■ EXERCISE ■
Looking at the data below, state how many lines contain "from". No other words are wanted.

*** Opening DATA EXCERPT ***

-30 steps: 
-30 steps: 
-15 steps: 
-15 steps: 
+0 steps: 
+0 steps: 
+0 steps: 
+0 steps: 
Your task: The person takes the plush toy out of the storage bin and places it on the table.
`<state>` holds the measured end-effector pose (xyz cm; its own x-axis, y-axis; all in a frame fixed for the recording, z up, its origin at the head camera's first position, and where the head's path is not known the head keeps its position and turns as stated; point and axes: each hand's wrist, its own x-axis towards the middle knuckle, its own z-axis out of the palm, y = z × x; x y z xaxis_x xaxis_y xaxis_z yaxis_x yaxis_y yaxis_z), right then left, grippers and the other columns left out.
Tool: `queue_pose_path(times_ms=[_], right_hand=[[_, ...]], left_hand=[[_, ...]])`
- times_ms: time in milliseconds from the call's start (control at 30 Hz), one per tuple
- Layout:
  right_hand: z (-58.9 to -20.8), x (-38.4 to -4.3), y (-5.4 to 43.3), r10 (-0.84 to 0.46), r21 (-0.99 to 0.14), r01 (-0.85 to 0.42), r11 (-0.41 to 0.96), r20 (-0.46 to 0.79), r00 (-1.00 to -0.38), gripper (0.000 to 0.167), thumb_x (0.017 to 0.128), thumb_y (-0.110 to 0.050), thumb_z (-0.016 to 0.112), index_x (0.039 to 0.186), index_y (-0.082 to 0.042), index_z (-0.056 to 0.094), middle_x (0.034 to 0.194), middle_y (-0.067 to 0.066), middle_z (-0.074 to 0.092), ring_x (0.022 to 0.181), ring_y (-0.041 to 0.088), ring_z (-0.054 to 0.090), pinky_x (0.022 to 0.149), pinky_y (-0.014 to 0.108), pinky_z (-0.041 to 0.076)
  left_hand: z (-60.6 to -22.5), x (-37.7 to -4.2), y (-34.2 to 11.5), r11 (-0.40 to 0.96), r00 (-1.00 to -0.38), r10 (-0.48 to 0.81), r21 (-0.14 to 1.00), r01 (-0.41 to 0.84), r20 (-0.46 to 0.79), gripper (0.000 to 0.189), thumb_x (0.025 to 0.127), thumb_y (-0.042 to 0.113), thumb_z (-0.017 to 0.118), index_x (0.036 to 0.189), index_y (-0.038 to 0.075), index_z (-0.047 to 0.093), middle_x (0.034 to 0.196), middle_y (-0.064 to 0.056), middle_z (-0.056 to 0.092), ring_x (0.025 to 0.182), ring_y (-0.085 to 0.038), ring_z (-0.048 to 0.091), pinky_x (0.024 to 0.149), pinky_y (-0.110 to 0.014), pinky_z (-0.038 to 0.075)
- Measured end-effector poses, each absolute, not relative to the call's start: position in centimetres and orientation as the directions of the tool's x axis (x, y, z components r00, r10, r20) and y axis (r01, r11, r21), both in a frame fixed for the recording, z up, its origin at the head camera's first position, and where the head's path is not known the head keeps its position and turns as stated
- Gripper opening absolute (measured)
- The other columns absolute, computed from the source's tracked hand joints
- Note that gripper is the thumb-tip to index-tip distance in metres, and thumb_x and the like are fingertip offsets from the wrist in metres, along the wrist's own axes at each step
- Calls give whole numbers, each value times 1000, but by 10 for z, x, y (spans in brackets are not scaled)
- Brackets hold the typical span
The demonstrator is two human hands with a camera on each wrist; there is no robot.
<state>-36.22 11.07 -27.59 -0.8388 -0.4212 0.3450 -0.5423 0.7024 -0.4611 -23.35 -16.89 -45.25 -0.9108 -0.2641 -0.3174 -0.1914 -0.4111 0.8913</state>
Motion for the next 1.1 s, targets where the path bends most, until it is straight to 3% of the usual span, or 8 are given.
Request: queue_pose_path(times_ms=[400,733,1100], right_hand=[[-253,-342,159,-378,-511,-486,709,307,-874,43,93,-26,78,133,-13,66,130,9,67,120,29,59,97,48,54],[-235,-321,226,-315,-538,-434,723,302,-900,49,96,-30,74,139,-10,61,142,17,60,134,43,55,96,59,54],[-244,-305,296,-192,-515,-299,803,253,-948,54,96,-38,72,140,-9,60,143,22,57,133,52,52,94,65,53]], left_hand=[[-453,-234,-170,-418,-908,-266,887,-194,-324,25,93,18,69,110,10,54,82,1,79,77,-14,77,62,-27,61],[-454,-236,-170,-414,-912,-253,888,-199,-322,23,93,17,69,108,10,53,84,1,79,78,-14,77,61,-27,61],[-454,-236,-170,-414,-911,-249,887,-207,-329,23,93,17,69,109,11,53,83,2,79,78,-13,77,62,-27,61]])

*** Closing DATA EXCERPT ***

■ EXPECTED ANSWER ■
3